Thirty-six years later, Schaff said she is feeling the best she has since her initial diagnosis.

“I take approximately 20 pills per day, to deal with pain and the side effects of the persistent dosing of prednisone,” she said. “My prognosis at this time is fairly good.  I currently see a rheumatologist and several other specialists to deal with problems caused from taking prednisone.”

For 72-year-old Rodriguez, his battle with lupus started at the age of 59, when he was living in Las Vegas.

“I kept going to the doctor and they would send me to a specialist who wouldn’t find anything wrong and send me back to the doctor. I would have a pain in my knee one week and the next week it was gone and then it was my elbow,” he said. “I was getting worse and so eventually I was home in bed and already losing sort of control of my brain.”

Fortunately, his daughter came to visit on her way to California and took one look at Rodriguez and rushed him to the hospital.
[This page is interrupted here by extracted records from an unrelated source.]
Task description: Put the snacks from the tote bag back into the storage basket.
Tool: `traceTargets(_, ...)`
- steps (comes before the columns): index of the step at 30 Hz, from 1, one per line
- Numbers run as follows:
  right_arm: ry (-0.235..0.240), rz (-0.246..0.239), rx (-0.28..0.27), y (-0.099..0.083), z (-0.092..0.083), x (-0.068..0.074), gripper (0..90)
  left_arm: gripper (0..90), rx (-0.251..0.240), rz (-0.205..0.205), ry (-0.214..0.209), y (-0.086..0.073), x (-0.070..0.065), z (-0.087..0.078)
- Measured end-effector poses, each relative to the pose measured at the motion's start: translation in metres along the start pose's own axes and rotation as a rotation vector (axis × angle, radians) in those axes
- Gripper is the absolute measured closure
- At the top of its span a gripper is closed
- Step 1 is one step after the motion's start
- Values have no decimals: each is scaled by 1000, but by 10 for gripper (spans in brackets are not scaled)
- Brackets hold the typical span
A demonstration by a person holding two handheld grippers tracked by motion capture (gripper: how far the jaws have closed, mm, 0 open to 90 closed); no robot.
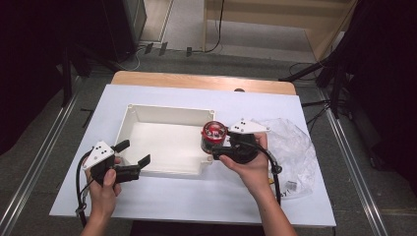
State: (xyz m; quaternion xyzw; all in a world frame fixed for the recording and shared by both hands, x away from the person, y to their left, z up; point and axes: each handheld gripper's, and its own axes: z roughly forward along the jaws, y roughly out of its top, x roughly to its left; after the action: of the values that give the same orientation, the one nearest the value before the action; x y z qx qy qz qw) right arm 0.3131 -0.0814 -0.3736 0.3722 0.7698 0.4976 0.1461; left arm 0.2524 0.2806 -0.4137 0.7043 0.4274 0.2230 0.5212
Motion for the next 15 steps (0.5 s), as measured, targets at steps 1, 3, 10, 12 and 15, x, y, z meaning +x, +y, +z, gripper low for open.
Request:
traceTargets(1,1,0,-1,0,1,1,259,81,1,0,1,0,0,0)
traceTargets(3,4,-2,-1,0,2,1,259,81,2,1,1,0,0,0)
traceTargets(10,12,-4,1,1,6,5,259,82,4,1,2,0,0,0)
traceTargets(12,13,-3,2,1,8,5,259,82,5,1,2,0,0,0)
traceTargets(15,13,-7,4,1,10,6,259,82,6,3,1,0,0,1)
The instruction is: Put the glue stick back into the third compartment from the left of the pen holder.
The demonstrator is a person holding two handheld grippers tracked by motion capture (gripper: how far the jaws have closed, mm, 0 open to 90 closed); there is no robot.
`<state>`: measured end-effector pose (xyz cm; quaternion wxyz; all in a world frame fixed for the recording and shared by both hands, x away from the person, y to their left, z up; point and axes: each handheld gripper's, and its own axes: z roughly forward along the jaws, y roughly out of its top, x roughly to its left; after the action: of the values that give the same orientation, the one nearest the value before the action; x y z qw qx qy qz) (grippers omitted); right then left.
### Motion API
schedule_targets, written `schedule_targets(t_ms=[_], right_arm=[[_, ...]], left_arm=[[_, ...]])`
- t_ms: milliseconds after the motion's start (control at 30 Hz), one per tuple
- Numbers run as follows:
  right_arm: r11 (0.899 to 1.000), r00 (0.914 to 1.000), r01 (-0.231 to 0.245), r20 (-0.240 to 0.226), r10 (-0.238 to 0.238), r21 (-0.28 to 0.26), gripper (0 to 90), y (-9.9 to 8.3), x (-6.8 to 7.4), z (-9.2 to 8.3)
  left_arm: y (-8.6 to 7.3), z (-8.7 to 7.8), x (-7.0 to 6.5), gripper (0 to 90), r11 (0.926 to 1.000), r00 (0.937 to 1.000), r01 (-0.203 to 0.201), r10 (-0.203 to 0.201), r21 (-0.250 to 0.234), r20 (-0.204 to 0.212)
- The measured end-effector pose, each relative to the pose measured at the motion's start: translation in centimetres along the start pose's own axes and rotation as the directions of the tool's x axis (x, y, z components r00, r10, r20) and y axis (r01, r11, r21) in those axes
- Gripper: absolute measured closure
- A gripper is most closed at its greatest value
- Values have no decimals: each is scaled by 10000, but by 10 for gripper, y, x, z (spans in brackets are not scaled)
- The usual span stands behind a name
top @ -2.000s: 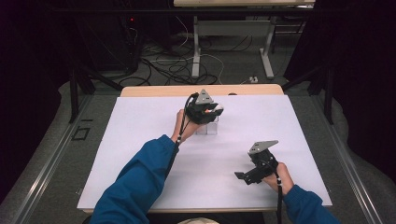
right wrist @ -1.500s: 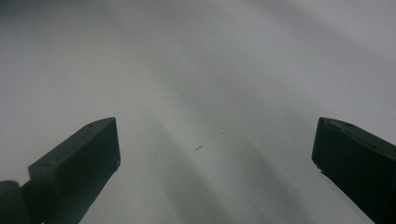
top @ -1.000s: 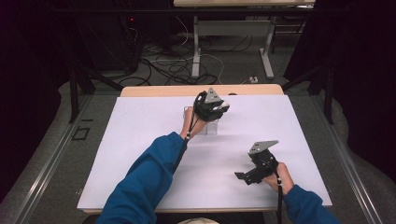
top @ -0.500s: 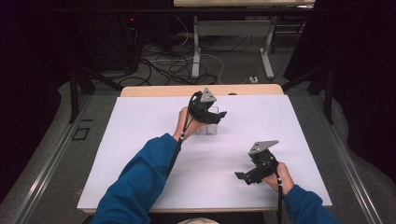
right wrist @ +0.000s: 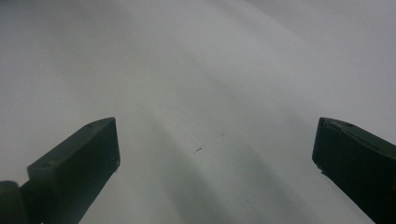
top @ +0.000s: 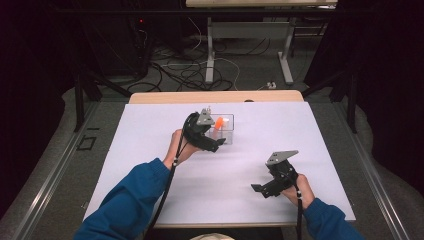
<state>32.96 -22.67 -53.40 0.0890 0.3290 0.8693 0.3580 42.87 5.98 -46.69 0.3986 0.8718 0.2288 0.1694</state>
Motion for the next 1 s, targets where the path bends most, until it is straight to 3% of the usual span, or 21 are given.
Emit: schedule_targets(t_ms=[133,367,533,1000], right_arm=[[9999,10000,54,19,-54,-157,0,0,0,1],[9997,10000,-56,50,58,-236,0,0,2,0],[9996,9998,164,124,-161,-214,0,0,3,-2],[9989,9994,342,115,-339,-326,0,0,6,-2]], left_arm=[[-16,-11,-1,102,9994,9998,101,-95,334,-192],[-42,-31,-8,34,9968,9965,634,-607,482,-568],[-60,-46,-14,0,9939,9949,762,-704,799,-727],[-115,-80,-25,0,9854,9817,1389,-1240,984,-1448]])
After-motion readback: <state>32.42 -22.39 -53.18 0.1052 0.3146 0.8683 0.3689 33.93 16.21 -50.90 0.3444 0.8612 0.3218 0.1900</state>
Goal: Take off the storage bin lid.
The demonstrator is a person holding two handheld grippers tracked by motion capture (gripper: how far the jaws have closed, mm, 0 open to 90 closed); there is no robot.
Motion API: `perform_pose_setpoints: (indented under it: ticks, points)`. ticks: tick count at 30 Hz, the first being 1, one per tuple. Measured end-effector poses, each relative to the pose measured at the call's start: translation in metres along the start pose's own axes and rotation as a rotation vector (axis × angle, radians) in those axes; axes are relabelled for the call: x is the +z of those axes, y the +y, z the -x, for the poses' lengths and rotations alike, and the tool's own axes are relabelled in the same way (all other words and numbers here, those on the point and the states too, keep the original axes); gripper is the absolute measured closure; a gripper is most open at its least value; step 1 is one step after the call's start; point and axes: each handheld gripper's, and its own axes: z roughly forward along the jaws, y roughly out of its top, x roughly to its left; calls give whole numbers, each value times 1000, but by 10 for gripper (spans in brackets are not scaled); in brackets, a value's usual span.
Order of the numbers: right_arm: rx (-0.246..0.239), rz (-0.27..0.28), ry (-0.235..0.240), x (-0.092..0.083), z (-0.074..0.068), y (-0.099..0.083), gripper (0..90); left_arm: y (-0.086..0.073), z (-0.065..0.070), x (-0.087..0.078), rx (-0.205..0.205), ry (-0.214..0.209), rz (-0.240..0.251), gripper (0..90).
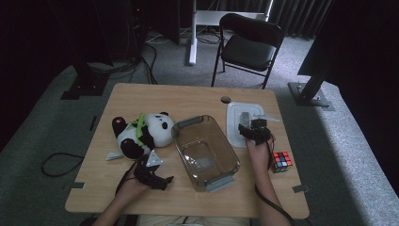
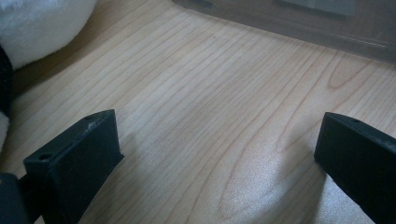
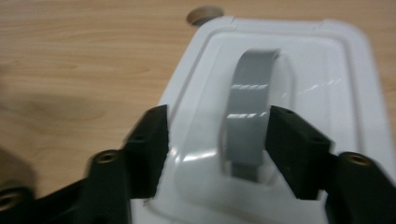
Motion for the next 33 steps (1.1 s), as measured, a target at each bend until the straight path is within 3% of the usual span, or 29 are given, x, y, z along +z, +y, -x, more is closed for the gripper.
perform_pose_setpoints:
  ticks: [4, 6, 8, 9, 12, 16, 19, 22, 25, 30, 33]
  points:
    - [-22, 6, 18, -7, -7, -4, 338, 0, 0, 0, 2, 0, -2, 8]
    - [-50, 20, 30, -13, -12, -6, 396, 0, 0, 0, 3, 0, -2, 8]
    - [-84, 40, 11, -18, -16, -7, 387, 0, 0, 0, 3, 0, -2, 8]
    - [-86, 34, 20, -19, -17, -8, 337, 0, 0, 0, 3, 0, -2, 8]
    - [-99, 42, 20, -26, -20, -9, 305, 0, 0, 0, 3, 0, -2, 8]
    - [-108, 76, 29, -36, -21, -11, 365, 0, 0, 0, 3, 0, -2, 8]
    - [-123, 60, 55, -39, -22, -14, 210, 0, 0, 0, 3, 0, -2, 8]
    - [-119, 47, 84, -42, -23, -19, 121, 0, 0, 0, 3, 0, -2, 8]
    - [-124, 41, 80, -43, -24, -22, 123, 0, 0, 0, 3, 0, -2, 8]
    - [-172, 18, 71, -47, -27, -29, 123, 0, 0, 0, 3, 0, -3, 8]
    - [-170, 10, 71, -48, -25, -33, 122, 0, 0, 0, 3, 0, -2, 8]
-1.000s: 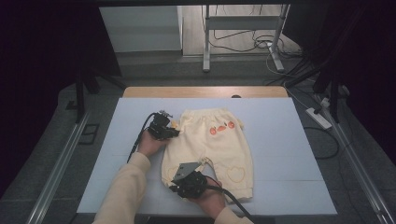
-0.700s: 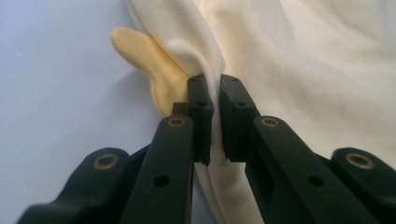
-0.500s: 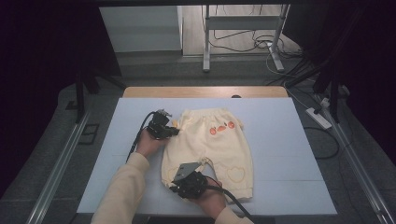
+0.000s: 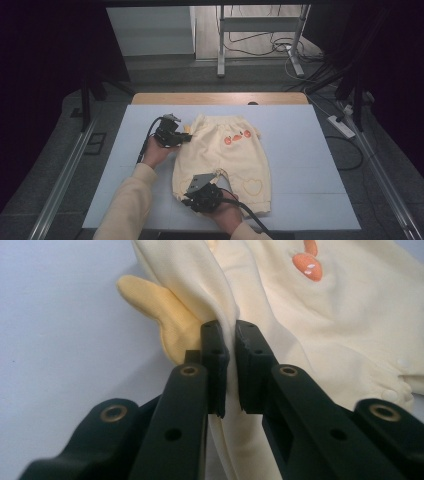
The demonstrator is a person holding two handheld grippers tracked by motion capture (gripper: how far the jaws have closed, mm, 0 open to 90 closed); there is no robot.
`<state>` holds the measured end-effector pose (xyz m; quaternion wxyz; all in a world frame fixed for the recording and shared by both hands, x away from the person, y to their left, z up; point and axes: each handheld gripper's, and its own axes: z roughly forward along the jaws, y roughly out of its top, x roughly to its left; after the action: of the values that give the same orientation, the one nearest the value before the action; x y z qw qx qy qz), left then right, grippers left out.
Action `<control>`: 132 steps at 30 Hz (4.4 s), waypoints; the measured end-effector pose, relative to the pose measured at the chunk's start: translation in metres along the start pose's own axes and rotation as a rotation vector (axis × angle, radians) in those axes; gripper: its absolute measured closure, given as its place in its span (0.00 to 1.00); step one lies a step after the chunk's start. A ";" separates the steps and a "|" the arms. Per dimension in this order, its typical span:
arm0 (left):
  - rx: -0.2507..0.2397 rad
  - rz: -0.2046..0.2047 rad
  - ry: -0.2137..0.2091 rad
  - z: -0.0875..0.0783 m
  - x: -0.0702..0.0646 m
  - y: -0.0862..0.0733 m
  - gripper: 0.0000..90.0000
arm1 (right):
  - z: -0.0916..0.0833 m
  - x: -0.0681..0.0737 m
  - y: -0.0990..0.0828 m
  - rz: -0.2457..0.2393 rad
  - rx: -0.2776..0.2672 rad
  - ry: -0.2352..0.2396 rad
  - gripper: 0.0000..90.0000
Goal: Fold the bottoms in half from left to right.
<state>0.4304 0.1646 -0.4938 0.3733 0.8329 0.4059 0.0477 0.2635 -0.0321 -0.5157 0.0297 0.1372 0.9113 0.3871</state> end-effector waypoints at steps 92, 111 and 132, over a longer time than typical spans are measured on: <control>-0.139 -0.049 -0.031 -0.092 0.014 0.004 0.98 | -0.005 0.022 0.058 -0.058 -0.125 0.070 0.87; -0.146 -0.063 -0.062 -0.059 0.001 0.015 0.98 | -0.038 0.002 0.019 0.009 -0.122 0.023 0.88; -0.140 -0.050 -0.067 -0.039 -0.012 0.022 0.98 | -0.071 -0.018 -0.018 0.076 -0.103 -0.042 0.90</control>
<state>0.4222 0.1699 -0.4486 0.4450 0.7956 0.4092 0.0386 0.2651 -0.0982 -0.4803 0.0414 0.1780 0.8834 0.4316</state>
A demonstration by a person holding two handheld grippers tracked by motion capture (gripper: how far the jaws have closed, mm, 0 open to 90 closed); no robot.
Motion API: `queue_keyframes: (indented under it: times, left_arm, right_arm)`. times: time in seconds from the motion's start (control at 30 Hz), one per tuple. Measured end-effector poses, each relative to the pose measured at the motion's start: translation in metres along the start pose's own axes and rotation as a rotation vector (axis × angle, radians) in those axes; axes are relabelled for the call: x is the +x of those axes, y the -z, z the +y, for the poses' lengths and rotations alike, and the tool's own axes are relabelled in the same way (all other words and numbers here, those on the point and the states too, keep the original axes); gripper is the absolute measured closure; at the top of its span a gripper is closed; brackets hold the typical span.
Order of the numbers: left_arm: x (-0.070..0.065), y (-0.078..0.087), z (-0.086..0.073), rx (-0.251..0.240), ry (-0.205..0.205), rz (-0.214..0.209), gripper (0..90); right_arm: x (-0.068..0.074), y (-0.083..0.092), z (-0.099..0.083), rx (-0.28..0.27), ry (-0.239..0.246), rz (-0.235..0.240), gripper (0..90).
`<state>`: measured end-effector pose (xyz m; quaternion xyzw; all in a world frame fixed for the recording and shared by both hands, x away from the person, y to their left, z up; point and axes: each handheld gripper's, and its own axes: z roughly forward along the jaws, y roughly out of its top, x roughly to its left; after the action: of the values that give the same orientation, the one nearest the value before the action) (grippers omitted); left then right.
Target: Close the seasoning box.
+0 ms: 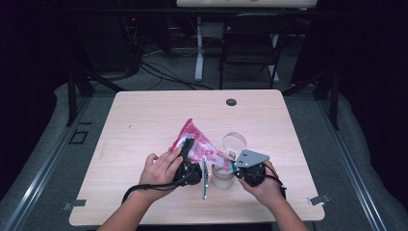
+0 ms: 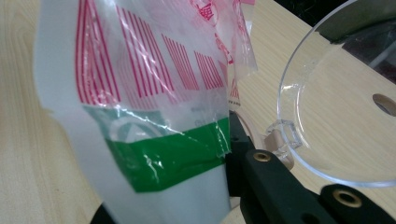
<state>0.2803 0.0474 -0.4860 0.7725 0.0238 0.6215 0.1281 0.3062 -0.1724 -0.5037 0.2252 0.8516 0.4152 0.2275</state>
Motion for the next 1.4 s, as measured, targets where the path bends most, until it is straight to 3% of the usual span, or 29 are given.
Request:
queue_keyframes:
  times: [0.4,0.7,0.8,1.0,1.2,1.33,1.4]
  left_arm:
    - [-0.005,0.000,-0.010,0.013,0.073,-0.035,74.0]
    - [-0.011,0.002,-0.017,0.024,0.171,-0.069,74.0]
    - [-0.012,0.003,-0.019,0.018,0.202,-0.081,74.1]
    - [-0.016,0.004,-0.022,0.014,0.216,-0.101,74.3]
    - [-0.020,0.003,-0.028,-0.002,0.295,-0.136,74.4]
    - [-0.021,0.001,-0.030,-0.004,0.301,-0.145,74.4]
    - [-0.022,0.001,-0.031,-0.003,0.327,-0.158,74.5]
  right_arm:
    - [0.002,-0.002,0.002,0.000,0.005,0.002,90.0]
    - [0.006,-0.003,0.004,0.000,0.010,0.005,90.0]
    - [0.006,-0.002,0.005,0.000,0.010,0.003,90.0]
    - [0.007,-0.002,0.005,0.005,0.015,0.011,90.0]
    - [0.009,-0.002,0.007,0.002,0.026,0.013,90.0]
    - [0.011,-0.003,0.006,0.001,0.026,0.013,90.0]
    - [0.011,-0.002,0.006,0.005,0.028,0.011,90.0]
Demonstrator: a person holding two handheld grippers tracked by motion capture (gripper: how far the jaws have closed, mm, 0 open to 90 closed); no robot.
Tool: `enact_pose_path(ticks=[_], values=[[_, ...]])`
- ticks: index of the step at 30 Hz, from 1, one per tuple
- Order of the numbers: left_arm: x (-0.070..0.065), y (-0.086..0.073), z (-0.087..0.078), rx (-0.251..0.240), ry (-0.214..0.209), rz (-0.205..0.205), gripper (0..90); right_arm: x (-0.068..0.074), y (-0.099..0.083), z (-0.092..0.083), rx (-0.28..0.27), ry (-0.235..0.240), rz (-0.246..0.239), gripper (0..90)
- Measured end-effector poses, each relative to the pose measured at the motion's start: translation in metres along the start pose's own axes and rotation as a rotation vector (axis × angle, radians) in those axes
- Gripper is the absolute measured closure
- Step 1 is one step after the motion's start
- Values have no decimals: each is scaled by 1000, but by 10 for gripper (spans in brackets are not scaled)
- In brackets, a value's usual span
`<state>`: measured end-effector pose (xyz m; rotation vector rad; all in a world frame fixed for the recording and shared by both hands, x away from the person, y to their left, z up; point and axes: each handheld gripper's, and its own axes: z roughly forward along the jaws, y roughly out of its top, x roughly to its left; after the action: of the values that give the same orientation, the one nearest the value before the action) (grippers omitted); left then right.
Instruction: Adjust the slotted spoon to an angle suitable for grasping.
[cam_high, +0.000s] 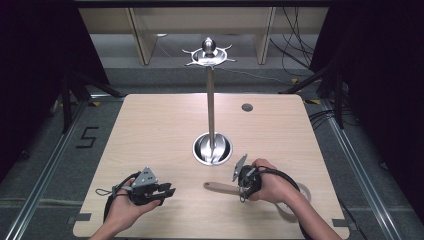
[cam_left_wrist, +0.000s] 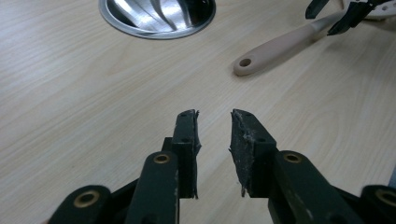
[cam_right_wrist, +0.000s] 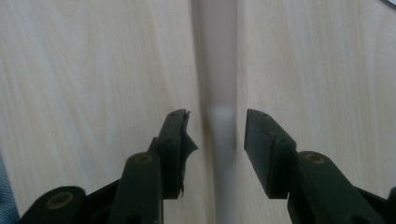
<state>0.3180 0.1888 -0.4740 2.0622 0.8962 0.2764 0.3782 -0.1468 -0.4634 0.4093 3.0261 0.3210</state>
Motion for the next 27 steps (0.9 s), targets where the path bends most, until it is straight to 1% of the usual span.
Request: enact_pose_path(ticks=[2, 4, 5, 6, 7, 8, 9, 10, 11, 12, 13, 15, 16, 18, 19, 20, 21, 22, 24, 25, 26, 27], values=[[2, 0, -2, 7, -3, 5, 692, -1, 5, 5, 30, 3, -20, 596], [2, 1, -1, -16, -7, -4, 685, -1, 9, 8, 54, 2, -39, 604], [1, 1, 0, -25, -5, -15, 682, -1, 10, 10, 61, 10, -43, 616], [1, 1, 0, -12, 4, -8, 679, -1, 12, 11, 70, 15, -38, 632], [2, 1, 0, -2, 2, 2, 677, -1, 13, 12, 76, 15, -48, 641], [1, 1, 0, -3, 0, 5, 675, -2, 14, 13, 88, 16, -45, 656], [1, 1, 0, -3, -4, 5, 673, -2, 15, 14, 92, 16, -53, 670], [2, 0, 0, -1, -1, 3, 671, -2, 16, 14, 104, 22, -46, 680], [2, 0, 1, -1, -1, 1, 668, -2, 16, 14, 106, 19, -50, 695], [2, 0, 1, -1, -1, 1, 664, -2, 17, 14, 109, 13, -43, 713], [2, 0, 1, 0, 1, -2, 661, -3, 17, 15, 108, 13, -48, 749], [3, 0, 2, 1, -1, -4, 658, -8, 17, 15, 117, 4, -123, 756], [3, -1, 2, 2, -2, -6, 658, -5, 17, 14, 124, 11, -88, 757], [3, -1, 2, 1, -3, -8, 658, -7, 15, 14, 100, -9, -120, 758], [3, -1, 2, -6, 1, -19, 657, -4, 14, 13, 93, -21, -84, 759], [3, -1, 2, -11, -2, -18, 657, -3, 12, 11, 76, -19, -75, 759], [4, -1, 1, -1, -1, -10, 656, -3, 9, 8, 53, -41, -84, 760], [4, -1, 1, -3, -6, -10, 655, -1, 7, 4, 26, -49, -66, 760], [4, -1, 1, -11, -5, -23, 653, 1, 1, -5, -43, -62, -51, 760], [3, -1, 3, -28, -8, -41, 652, 5, -1, -10, -91, -51, 7, 760], [4, -1, 2, -20, -4, -35, 651, 5, -4, -16, -120, -56, 8, 760], [4, -1, 2, -18, -1, -34, 649, 7, -7, -22, -145, -78, 41, 760]])
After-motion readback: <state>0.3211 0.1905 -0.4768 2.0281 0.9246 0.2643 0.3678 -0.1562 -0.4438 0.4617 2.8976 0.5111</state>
“I was already septic by then and then even at the hospital they couldn’t figure out what was wrong. I had six or seven doctors come in and eventually one – Dr. Christine Young – a rheumatologist – took one look at me and my file and said I had lupus,” he said. “I still have her card in my wallet because I will always be grateful to her because she basically saved my life.”

Today, Rodriguez, who moved to Zionsville seven years ago, said he has gone from being bed ridden to doing the Mini-Marathon several years. He’s still on medicine and will be for the rest of his life, but hasn’t had a reoccurrence.

According to Jan Ferris, Chief Executive Officer, Lupus Foundation of America, Indiana Chapter, the annual Lupus Walk is the largest fundraising and awareness event of the year. In 2013 more than $130,000 was raised by 1,620 walkers.

“It is our primary source of income that allows us to provide lupus patient programs and help fund research to find a cure,” Ferris said. “There are some 36,000 lupus patients in Indiana. And one in four becomes disabled, unable to work or lead a normal active life. The average cost to treat a lupus patient every year, is $19,000. There is a great need for more awareness of lupus and more research.”

Schaff agreed.

When I was diagnosed there was very little known about lupus.  At that time the prognosis for lupus was dismal.  Approximately 95 percent of the patients died from lupus.  I immediately started attending LFA Lupus Support Groups in Milwaukee, after my diagnosis,” she said. “I attended meetings faithfully for many years.  I can say that the LFA saved my life, along with my physician.  The money generated by the Lupus walk, helps provide education programs for newly diagnosed patients and their families, which is desperately needed.”